Ainsi, le reportage présente surtout des images d'ouvriers au travail ou de bâtiments en cours de construction. Une vue prise depuis un hélicoptère permet même d'apercevoir l'ensemble du chantier et sa proximité avec la chaîne des Puys. Le sujet s'efforce également de rendre Vulcania plus concret en insérant quelques images d'archives d'éruptions volcaniques et de coulées de laves. De même, une maquette du parc est filmée. Quant au commentaire, il n'évoque que très brièvement et de manière allusive les critiques contre le projet et les importantes difficultés qui ont émaillé sa gestation et freiné sa construction: le journaliste se contente de faire référence à "un feuilleton digne des Borgia et de Dallas" sans rentrer davantage dans les détails. A aucun moment, il ne met donc en doute le projet Vulcania.

Christophe Gracieux

Transcription

Journaliste
Vulcania a fait couler beaucoup d'encre. Le projet qui devrait s'achever en 2001 se veut un voyage initiatique au centre de la Terre, un petit peu à mi-chemin de Kubrick et de Jules Verne, et après un feuilleton digne des Borgia et de Dallas, qu'on le veuille ou non, Vulcania est donc sur les rails, un véritable pari pour l'avenir de la région.
Michel Doly
Il ordonnera, au bon sens du terme, son environnement. Je pense que le projet Vulcania est un projet majeur pour le développement, pour l'organisation du tourisme dans notre région, et, dans toute la région, en ce sens-là je crois qu'il est structurant.
Journaliste
Bref, un projet capital et atypique qui aiguise la curiosité sur la thématique des volcans, et vu des cieux il aimerait devenir le catalyseur de l'activité touristique dans la région.
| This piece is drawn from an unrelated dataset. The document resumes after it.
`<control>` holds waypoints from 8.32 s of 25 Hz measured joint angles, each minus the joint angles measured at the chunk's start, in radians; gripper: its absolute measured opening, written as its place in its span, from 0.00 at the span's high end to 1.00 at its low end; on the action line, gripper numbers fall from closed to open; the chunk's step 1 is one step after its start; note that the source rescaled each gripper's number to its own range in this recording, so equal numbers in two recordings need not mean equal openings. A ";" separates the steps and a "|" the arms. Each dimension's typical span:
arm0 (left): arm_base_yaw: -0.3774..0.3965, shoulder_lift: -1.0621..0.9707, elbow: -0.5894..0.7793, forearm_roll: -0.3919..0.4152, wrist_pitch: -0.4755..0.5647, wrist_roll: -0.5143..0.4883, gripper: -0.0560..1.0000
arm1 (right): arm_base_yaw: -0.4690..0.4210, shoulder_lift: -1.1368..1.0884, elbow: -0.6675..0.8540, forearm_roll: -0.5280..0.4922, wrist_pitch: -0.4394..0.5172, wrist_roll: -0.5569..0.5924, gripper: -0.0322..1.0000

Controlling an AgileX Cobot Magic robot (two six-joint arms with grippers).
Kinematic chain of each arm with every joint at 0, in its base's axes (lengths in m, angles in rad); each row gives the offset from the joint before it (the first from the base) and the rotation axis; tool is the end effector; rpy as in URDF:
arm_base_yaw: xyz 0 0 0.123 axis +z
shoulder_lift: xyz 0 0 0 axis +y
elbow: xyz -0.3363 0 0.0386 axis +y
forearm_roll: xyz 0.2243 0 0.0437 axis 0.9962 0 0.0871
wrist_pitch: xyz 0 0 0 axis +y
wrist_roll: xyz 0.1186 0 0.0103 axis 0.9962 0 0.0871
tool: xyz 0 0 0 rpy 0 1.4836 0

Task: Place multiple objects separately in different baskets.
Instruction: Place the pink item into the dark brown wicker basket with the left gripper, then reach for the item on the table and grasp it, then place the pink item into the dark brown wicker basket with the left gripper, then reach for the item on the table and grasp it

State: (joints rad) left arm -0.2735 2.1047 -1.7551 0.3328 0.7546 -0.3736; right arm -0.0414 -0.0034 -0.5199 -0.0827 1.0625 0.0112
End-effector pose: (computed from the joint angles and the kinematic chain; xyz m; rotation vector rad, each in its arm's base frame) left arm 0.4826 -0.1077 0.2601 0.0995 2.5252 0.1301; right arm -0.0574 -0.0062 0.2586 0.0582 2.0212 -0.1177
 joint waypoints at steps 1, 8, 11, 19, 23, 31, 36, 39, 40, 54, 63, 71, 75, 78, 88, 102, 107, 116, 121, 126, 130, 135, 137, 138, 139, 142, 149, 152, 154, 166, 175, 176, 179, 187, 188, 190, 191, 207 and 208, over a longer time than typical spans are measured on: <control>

Le coût est d'ailleurs à la hauteur des ambitions affichées, aux alentours de cinq cent cinquante millions de francs, avec un corollaire : plus on parle de Vulcania, et plus on parle de l'Auvergne.
Patricia Pilaet
On travaille tout à fait les réceptions de journalistes étrangers dans cet esprit-là : une découverte de la région toute entière, avec comme épicentre, je dirais, si on voulait employer un terme volcanique, l'épicentre étant Vulcania.
Journaliste
Les travaux sont d'ailleurs à la mesure du projet, Vulcania est à l'heure actuelle un des plus grands chantiers de ce type en France, voire en Europe.
(Musique)
Journaliste
Et puis, environnement oblige, sur les douze mille cinq cent mètres carrés de bâtiments, dix mille seront enterrés, construits sur un ancien site militaire de cinquante-sept hectares au coeur du parc régional des volcans. Vulcania devrait ouvrir en juillet 2001.